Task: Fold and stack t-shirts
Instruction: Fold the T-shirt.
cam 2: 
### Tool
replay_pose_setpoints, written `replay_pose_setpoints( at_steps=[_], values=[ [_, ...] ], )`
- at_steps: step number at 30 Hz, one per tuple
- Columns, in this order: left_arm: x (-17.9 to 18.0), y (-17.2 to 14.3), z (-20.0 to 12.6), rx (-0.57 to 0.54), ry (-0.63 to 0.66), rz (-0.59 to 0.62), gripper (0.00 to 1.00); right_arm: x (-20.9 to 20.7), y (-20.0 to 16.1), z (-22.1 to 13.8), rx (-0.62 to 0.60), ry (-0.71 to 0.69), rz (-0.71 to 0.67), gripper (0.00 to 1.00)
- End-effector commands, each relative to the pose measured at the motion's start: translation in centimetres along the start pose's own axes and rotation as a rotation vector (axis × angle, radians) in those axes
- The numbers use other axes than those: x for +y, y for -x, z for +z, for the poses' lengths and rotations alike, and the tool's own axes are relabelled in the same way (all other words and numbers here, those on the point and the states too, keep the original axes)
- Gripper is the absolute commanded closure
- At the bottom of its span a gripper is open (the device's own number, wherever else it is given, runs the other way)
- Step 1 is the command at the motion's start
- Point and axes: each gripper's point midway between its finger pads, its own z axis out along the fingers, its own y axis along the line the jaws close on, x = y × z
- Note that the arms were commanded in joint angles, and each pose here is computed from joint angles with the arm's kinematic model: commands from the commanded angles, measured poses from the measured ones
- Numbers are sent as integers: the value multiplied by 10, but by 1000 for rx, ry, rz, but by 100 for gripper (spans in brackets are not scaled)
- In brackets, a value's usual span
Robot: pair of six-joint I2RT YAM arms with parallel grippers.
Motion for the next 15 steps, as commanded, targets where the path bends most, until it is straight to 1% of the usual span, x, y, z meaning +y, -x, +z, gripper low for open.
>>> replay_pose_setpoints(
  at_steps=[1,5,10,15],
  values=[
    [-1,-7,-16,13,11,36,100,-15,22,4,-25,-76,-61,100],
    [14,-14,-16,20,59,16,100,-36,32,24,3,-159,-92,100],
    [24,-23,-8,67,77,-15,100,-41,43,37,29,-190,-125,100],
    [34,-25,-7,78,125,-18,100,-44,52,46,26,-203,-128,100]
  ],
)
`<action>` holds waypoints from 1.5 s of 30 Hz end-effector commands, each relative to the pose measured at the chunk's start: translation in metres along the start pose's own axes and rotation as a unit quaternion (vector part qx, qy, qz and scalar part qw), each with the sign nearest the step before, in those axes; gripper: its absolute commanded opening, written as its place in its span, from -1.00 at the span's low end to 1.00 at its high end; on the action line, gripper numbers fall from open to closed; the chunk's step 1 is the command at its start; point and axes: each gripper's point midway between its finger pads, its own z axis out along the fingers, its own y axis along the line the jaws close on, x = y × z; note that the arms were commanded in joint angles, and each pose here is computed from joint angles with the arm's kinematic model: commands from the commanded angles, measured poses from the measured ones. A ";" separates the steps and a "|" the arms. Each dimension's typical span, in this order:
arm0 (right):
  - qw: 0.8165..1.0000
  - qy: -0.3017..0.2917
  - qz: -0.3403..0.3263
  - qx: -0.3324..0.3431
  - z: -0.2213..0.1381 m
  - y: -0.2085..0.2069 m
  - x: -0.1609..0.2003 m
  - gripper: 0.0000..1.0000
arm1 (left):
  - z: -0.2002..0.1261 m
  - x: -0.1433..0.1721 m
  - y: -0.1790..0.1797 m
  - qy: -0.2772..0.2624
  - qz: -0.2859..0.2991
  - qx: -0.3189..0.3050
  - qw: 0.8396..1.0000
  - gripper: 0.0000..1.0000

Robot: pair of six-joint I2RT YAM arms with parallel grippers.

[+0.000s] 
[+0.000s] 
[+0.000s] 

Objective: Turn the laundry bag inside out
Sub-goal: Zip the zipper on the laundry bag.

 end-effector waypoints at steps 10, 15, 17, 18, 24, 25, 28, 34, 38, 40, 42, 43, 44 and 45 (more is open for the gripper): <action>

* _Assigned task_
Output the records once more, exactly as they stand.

* _Task output_
Task: Fold and stack t-shirts
Instruction: Fold the T-shirt.
cam 2: 
### Tool
replay_pose_setpoints, written `replay_pose_setpoints( at_steps=[_], values=[ [_, ...] ], )`
- at_steps: step number at 30 Hz, one per tuple
- Columns, in this order: left_arm: x (-17.9 to 18.0), y (-17.2 to 14.3), z (-20.0 to 12.6), rx (-0.57 to 0.54), ry (-0.63 to 0.66), rz (-0.59 to 0.62), gripper (0.00 to 1.00); right_arm: x (-20.9 to 20.7), y (-20.0 to 16.1), z (-22.1 to 13.8), rx (-0.62 to 0.60), ry (-0.71 to 0.69), rz (-0.71 to 0.67), gripper (0.00 to 1.00)
- End-effector commands, each relative to the pose measured at the motion's start: translation in centimetres along the start pose's own axes and rotation as a rotation vector (axis × angle, radians) in those axes
- The numbers use other axes than those: x for +y, y for -x, z for +z, for the poses' lengths and rotations alike, and the tool's own axes are relabelled in the same way (all other words and numbers here, those on the point and the states too, keep the original axes)
- Gripper is the absolute commanded closure
- At the bottom of its span a gripper is open (the device's own number, wherever else it is given, runs the other way)
- Step 1 is the command at the motion's start
- Point and axes: each gripper's point midway between its finger pads, its own z axis out along the fingers, its own y axis along the line the jaws close on, x = y × z
- Note that the arms were commanded in joint angles, and each pose here is computed from joint angles with the arm's kinematic model: commands from the commanded angles, measured poses from the measured ones
- Numbers are sent as integers: the value multiplied by 10, but by 1000 for rx, ry, rz, but by 100 for gripper (spans in brackets are not scaled)
- In brackets, a value's usual span
Robot: pair of six-joint I2RT YAM arms with parallel grippers.
Motion for the next 15 steps, as commanded, targets where the path bends most, until it is straight to 1% of the usual span, x, y, z meaning +y, -x, +z, gripper low for open.
>>> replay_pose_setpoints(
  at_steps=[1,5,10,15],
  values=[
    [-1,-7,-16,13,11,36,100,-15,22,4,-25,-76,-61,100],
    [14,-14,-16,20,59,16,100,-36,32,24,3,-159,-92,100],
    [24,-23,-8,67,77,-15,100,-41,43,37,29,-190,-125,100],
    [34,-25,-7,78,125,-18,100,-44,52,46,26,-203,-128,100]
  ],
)
`<action>` holds waypoints from 1.5 s of 30 Hz end-effector commands, each relative to the pose measured at the chunk's start: translation in metres along the start pose's own axes and rotation as a unit quaternion (vector part qx, qy, qz and scalar part qw), each with the sign nearest the step before, in those axes; gripper: its absolute commanded opening, written as its place in its span, from -1.00 at the span's low end to 1.00 at its high end; on the action line, gripper numbers fall from open to closed; the chunk's step 1 is the command at its start; point and axes: each gripper's point midway between its finger pads, its own z axis out along the fingers, its own y axis along the line the jaws close on, x = y × z; note that the arms were commanded in joint angles, and each pose here is computed from joint angles with the arm's kinematic model: commands from the commanded angles, measured poses from the measured ones. A ";" separates the steps and a "|" the arms. Each dimension's typical span, in this order:
arm0 (right):
  - qw: 0.8165..1.0000
  - qy: -0.3017..0.2917
  - qz: -0.3403..0.3263
  - qx: -0.3324..0.3431
  - z: -0.2213..0.1381 m
  - y: -0.2085..0.2069 m
  - x: -0.1609..0.2003 m
  - gripper: 0.0000..1.0000
arm1 (left):
  - z: -0.2002..0.1261 m
  - x: -0.1433..0.1721 m
  - y: -0.1790..0.1797 m
  - qy: -0.2772..0.2624
  - qz: -0.2859..0.2991
  - qx: -0.3189..0.3050
  - qw: 0.8396..1.0000
  - gripper: 0.0000..1.0000

Robot: pair of six-joint I2RT YAM arms with parallel grippers.

[+0.000s] 
[+0.000s] 
[+0.000s] 

Objective: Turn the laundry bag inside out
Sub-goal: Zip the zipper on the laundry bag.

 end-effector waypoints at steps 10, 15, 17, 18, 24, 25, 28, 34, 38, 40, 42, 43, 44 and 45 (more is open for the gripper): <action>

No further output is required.